> EXERCISE DETAILS
Include the line containing "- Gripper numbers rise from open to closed" and every line after it up to the end of the material below; reproduce them exactly and drop the pictures.
++++++++
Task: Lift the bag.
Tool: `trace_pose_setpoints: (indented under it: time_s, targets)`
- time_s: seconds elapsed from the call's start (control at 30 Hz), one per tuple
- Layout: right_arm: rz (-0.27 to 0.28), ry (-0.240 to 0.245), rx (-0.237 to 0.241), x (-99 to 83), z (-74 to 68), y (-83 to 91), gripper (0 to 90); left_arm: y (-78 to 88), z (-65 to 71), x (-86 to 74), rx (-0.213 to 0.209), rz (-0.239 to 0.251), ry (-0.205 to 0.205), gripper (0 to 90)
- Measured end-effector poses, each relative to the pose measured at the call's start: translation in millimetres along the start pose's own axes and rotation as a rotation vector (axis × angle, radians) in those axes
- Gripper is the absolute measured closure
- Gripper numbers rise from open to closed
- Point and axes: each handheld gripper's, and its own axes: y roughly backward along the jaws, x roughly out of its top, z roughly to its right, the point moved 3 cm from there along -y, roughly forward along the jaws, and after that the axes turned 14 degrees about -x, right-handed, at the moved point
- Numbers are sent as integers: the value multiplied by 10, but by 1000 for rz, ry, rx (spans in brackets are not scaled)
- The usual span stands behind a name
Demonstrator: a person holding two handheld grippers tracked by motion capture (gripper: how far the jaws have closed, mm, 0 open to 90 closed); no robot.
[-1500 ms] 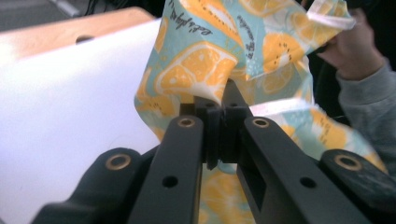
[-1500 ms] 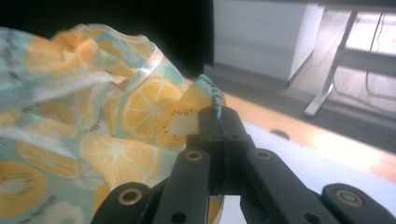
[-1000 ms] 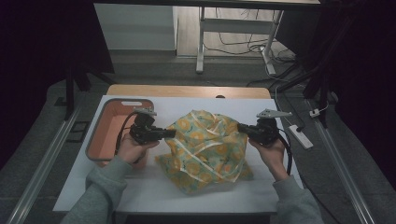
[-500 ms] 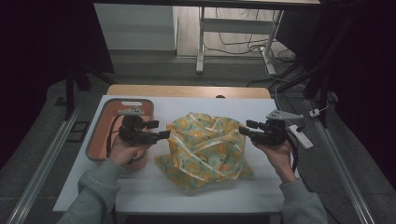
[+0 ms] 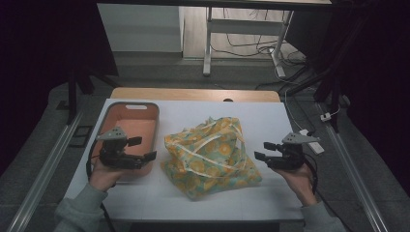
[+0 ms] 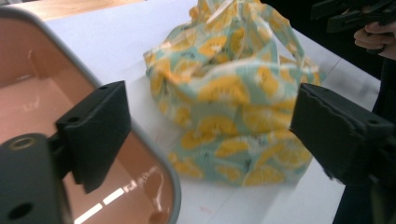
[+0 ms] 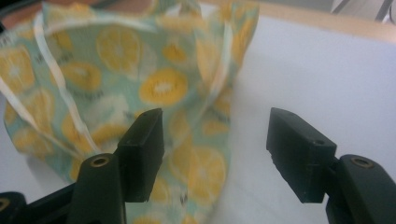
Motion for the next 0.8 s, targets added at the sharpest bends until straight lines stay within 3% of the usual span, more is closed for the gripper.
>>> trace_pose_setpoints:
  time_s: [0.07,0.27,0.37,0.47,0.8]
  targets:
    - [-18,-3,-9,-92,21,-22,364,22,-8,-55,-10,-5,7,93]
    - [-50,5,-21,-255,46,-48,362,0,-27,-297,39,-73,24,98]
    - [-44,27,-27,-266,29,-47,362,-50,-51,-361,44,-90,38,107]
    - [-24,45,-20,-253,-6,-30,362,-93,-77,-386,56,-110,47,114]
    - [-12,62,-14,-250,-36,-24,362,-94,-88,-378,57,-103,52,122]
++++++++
> RESULT
- Gripper numbers rise from open to closed
- Point and axes: each handheld gripper's, and its own axes: y roughly backward along the jaws, x roughly out of its top, z roughly to its right, the point moved 3 cm from there along -y, roughly forward along the jaws, and after that the axes turned 14 degrees about -x, right-handed, at the moved point
- Numbers are sent as integers: the value multiplied by 10, but by 1000 for rz, ry, rx (spans in brackets are not scaled)
- The usual span stands behind a name
Demonstrator: a person holding two handheld grippers tracked by motion capture (gripper: how far the jaws have closed, mm, 0 open to 90 closed); no robot.
[-1500 ms] 
[-1500 ms] 
[-1000 ms] 
[-500 ms] 
[+0 ms] 
[+0 ms] 
[+0 ms] 
Motion for the next 0.8 s, targets added at the sharpest bends until straight lines stay within 3% of the usual span, more is closed for the gripper.
>>> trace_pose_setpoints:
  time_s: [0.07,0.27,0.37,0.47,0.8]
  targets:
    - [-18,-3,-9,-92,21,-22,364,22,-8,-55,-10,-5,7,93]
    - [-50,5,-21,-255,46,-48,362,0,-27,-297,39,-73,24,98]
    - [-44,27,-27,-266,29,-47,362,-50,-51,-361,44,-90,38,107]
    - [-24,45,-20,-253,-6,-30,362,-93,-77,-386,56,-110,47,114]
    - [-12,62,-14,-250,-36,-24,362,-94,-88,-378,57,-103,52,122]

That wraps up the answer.